First there’s Emily Atkin writing for HEATED with a critical commentary on Elon Musk, in Why vilify the oil and gas industry?. As detailed by Atkin, in a recent interview with the current US presidential GOP party nominee Musk made an odd statement, one that with all charity can only be interpreted as remarkably chumpish and naive. Musk asserted in connection with climate change that “I don’t think we should vilify the oil and gas industry.” Unsurprisingly this article generated a lot of buzz in social media. Musk’s assertion is starkly at odds with the fossil fuel industry’s amply documented footprints of concerted, effective deception as recorded in public perception, public policy— and certainly not least— investigative journalism.

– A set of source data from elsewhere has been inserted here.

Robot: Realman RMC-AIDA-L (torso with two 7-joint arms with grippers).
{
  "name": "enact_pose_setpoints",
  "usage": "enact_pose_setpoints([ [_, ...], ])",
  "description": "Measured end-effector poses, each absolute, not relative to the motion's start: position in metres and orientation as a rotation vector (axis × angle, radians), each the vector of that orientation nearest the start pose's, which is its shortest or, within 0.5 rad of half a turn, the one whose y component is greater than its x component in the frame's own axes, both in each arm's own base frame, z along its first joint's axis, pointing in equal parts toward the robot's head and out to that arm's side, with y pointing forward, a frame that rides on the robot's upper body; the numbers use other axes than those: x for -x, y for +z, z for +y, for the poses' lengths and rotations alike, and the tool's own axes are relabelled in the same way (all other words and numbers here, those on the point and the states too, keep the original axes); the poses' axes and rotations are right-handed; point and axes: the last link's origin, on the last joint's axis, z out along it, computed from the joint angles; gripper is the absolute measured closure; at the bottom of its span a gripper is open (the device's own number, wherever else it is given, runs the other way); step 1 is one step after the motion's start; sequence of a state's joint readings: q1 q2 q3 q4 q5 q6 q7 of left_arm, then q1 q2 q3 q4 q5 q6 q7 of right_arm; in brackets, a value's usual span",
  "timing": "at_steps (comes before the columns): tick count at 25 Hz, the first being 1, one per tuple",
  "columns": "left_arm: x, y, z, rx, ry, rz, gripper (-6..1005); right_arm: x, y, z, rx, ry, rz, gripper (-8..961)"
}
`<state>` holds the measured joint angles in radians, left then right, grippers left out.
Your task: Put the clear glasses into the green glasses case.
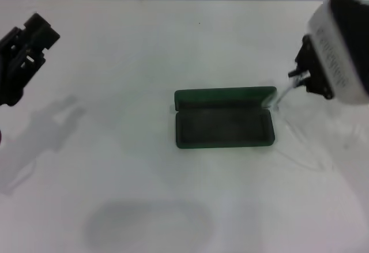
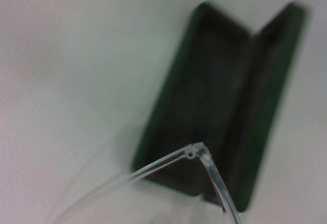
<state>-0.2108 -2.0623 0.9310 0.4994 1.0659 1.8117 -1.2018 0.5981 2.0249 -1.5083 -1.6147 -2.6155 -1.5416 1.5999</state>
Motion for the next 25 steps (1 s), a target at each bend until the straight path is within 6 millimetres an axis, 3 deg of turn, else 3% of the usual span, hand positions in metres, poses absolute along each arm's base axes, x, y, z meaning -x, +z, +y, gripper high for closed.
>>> enact_pose_setpoints([
  [7, 0.268, 0.062, 0.263, 2.141, -1.605, -0.579, 657, -0.112, 0.081, 0.344, 2.678, -0.216, -0.567, 841],
  [9, 0.253, 0.068, 0.268, 2.275, -1.594, -0.551, 657, -0.111, 0.1, 0.336, 2.682, -0.013, -0.47, 841],
  [11, 0.247, 0.07, 0.27, 2.31, -1.594, -0.535, 658, -0.111, 0.104, 0.334, 2.682, 0.052, -0.433, 841],
  [14, 0.228, 0.08, 0.274, 2.346, -1.642, -0.467, 658, -0.116, 0.104, 0.327, 2.695, 0.262, -0.325, 841],
  [16, 0.223, 0.082, 0.275, 2.361, -1.651, -0.452, 659, -0.117, 0.102, 0.326, 2.697, 0.307, -0.304, 841],
  [25, 0.189, 0.082, 0.278, 2.571, -1.708, -0.37, 661, -0.115, 0.065, 0.329, 2.707, 0.715, -0.16, 842],
])
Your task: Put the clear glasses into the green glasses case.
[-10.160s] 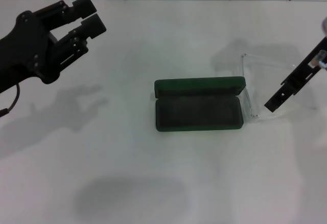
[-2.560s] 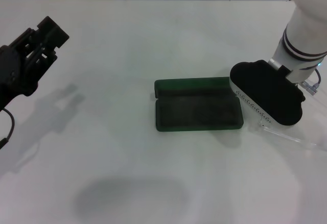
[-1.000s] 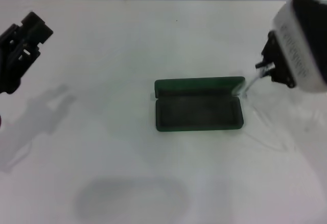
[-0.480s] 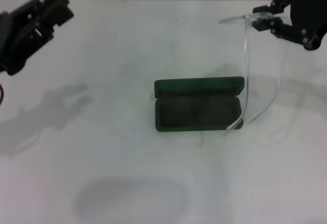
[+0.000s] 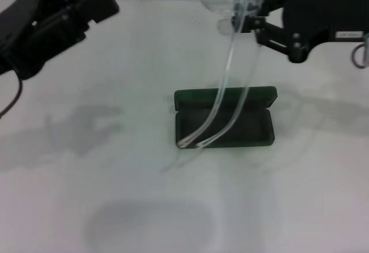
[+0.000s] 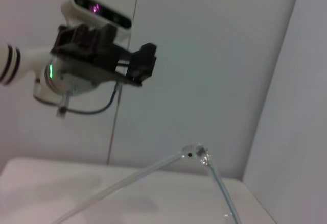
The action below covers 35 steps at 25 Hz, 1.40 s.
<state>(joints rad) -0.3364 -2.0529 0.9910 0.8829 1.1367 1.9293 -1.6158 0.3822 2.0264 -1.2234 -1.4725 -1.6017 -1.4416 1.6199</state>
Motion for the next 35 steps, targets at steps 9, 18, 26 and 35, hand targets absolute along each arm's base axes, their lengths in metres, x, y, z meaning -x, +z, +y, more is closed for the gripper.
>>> enact_pose_setpoints([
  [9, 0.175, 0.063, 0.275, 2.696, -1.727, -0.372, 663, -0.124, 0.034, 0.339, 2.68, 1.05, -0.015, 843],
  [18, 0.17, 0.051, 0.273, 2.712, -1.739, -0.393, 665, -0.125, 0.009, 0.349, 2.671, 1.19, 0.109, 843],
  [26, 0.174, 0.046, 0.275, 2.722, -1.689, -0.434, 667, -0.112, -0.003, 0.351, 2.688, 1.241, 0.083, 843],
  [35, 0.178, 0.041, 0.28, 2.701, -1.65, -0.494, 666, -0.108, -0.005, 0.35, 2.699, 1.256, 0.066, 843],
])
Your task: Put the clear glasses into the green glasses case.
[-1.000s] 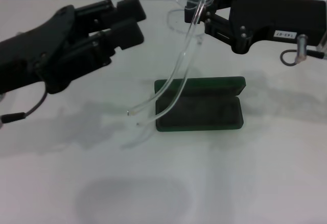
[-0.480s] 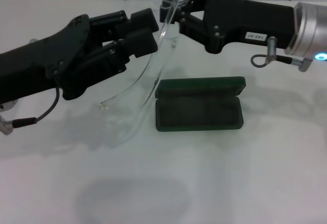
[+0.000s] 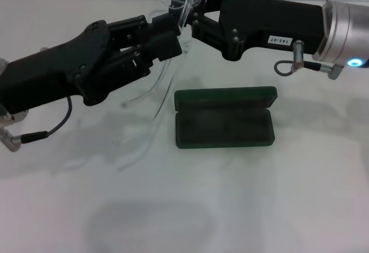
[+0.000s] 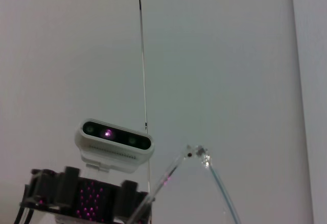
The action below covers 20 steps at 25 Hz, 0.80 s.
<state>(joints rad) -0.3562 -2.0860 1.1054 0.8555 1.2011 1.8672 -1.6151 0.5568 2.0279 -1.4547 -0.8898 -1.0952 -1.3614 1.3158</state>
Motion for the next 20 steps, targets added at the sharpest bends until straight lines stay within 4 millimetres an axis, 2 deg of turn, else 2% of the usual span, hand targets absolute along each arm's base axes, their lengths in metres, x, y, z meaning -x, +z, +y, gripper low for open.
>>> enact_pose_setpoints([
  [20, 0.1823, 0.0393, 0.2856, 2.656, -1.626, -0.512, 672, -0.1112, -0.0068, 0.3535, 2.681, 1.234, 0.066, 843],
])
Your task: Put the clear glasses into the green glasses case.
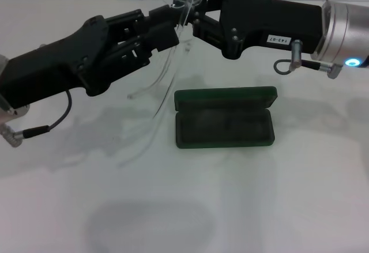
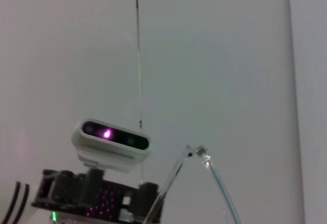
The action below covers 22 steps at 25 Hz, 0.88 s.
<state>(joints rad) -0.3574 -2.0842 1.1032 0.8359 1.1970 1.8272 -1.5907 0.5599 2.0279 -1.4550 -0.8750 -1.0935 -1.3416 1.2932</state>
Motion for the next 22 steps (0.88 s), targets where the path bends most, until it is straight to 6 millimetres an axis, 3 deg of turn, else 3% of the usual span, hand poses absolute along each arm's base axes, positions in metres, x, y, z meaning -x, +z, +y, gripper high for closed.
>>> enact_pose_setpoints([
  [22, 0.179, 0.036, 0.283, 2.701, -1.629, -0.499, 678, -0.101, -0.016, 0.36, 2.704, 1.238, 0.046, 843],
])
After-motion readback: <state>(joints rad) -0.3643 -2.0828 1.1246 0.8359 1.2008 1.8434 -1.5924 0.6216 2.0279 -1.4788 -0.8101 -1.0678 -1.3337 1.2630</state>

Assuming for a moment that Musk is somehow genuinely ignorant of a rich and obvious historical record, his information and cogitation could be improved by reading another article we shared this week, Oil firms and dark money fund push by Republican states to block climate laws by Peter Stone, writing for The Guardian. Stone’s piece is certainly important in terms of ongoing situational awareness. But except in terms of details there’s fundamentally little new in this article for anybody generally familiar with the struggle between the fossil fuel industry’s desperate effort to prolong monetization of its outmoded and dangerous resouces versus modernization and cleanup of our energy systems. How a person of Musk’s wide curiosity can remain oblivious to such activities is a true mystery— and beggars belief.

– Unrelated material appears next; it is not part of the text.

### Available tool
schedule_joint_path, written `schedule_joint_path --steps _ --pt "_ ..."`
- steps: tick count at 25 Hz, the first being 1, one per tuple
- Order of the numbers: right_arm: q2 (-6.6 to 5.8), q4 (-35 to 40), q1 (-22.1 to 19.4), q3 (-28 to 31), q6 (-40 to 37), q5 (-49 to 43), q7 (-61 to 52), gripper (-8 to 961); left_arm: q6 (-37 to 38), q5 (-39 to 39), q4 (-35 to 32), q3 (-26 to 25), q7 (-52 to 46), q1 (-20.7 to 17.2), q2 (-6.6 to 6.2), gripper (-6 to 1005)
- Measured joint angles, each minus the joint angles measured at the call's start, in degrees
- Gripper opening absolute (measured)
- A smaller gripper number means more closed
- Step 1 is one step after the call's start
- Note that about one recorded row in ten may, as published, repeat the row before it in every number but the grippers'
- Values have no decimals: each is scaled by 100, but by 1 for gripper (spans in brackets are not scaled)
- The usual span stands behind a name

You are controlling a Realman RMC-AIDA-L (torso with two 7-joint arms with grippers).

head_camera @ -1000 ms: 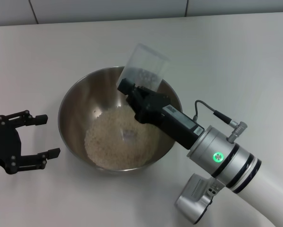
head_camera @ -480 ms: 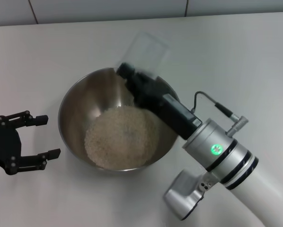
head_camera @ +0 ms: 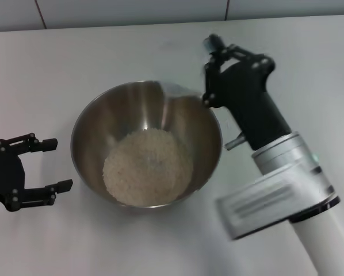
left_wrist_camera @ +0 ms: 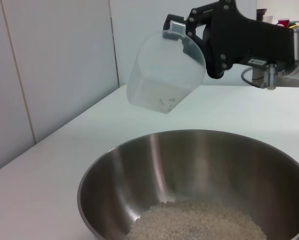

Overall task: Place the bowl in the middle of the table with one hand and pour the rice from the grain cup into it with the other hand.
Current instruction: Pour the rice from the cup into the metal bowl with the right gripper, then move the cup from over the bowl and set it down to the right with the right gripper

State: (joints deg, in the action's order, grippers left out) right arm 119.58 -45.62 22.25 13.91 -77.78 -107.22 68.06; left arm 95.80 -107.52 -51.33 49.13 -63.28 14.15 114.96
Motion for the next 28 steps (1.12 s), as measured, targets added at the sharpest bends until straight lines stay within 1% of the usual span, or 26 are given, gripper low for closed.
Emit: schedule_joint_path --steps 1,4,5,6,7,8,9,11,15,21,25,28 --pt "-6 59 -49 132 2 2 -726 15 0 0 0 0 0 0 0 814" --pt "-9 357 -190 569 -18 8 -2357 15 3 -9 -1 -38 0 18 13 814" --pt "-9 516 -219 724 -27 10 -2880 15 3 -9 -1 -38 0 18 13 814" --pt "-9 931 -200 903 -13 9 -3793 15 3 -9 -1 -38 0 18 13 814" --pt "-9 931 -200 903 -13 9 -3793 15 3 -9 -1 -38 0 18 13 814" --pt "-7 1194 -148 943 29 8 -4209 15 3 -9 -1 -38 0 18 13 814" --pt "5 1488 -67 984 129 9 -4630 15 8 -29 -1 -63 25 20 42 814" --pt "24 1888 65 1046 388 10 -5134 15 9 -28 -1 -63 31 13 44 815" --pt "28 2368 376 1129 1212 11 -5676 15 9 -29 -1 -63 37 11 48 815" --pt "6 2501 672 1030 2123 -110 -5764 15 3 -37 5 -61 58 25 61 815" --pt "11 2504 713 993 2340 -344 -5781 14 -2 -40 2 -61 60 40 62 815" --pt "22 2492 708 1031 2406 -353 -5803 17 -7 -41 0 -61 62 44 62 815"
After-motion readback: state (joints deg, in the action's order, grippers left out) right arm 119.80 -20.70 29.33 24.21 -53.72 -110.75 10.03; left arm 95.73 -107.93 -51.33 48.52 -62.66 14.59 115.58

For decades the fossil fuel industry has been fighting tooth and nail to preserve the anachronistic revenue stream it enjoys. Against the trillions of dollars of revenue at stake, a few hundred milllions spent on paying for favorable legislation and judicial bench-stuffing is not even noise on the bottom line. It doesn’t need Musk’s genius to see this but rather only a few minutes of attention and an easy Google search, by any person of average intelligence.
It’s hard to credit that anybody of Musk’s intelligence and insight into the materiality of energy supplies could truly be so ignorant. But ignorance is innocent, so let’s be generous and call Elon Musk ignorant rather than a liar.
Elon Musk can also fairly be seen as a brutally pragmatic technological visionary, a person with a strong record of success as defined by context. In company with Nissan (first to offer a practical and affordable mass market EV) his automotive company has delivered a powerful and largely positive object lesson to the entire transport sector. Meanwhile, Musk’s SpaceX is littering the skies with a reasonably useful but also problematic constellation of communications satellites. The latter system’s impacts on astronomy and (more urgently) a burgeoning orbtal debris threat create a puzzling inconsistency in terms of Musk’s avowed inclinations toward sustainability.
Musk also seems increasingly burderned by counterproductive ideological baggage, much along the lines of Henry Ford who was another earth-shaking titan of industry, Henry Ford. Elon Musk and Henry Ford share some strong resemblances in terms of single-handed upheaval of large segments of the industrial sector. Yet for all his brilliance at efficient vertically integrated manufacturing, Ford stepped outside of his lane of competence and ultimately was heard apologizing for and disclaiming his own publications, which diverged far from matters of industrial prowess and dived into a sewer of bigotry.
Although far removed from Ford’s particular fallibility, Musk seems to be following a roughly parallel path of plutocratic downfall as did Ford, dabbling in matters outside his core skill set. Unlike Ford, Musk’s extracurricular inclinations are not expressed as feelings of hatred of a population but rather by displays of expediently selective or truly genuine ignorance, as exemplified in his facile or shallow exculpation of the fossil fuel indiustry for its truly baroque record of deceptions and prevarications.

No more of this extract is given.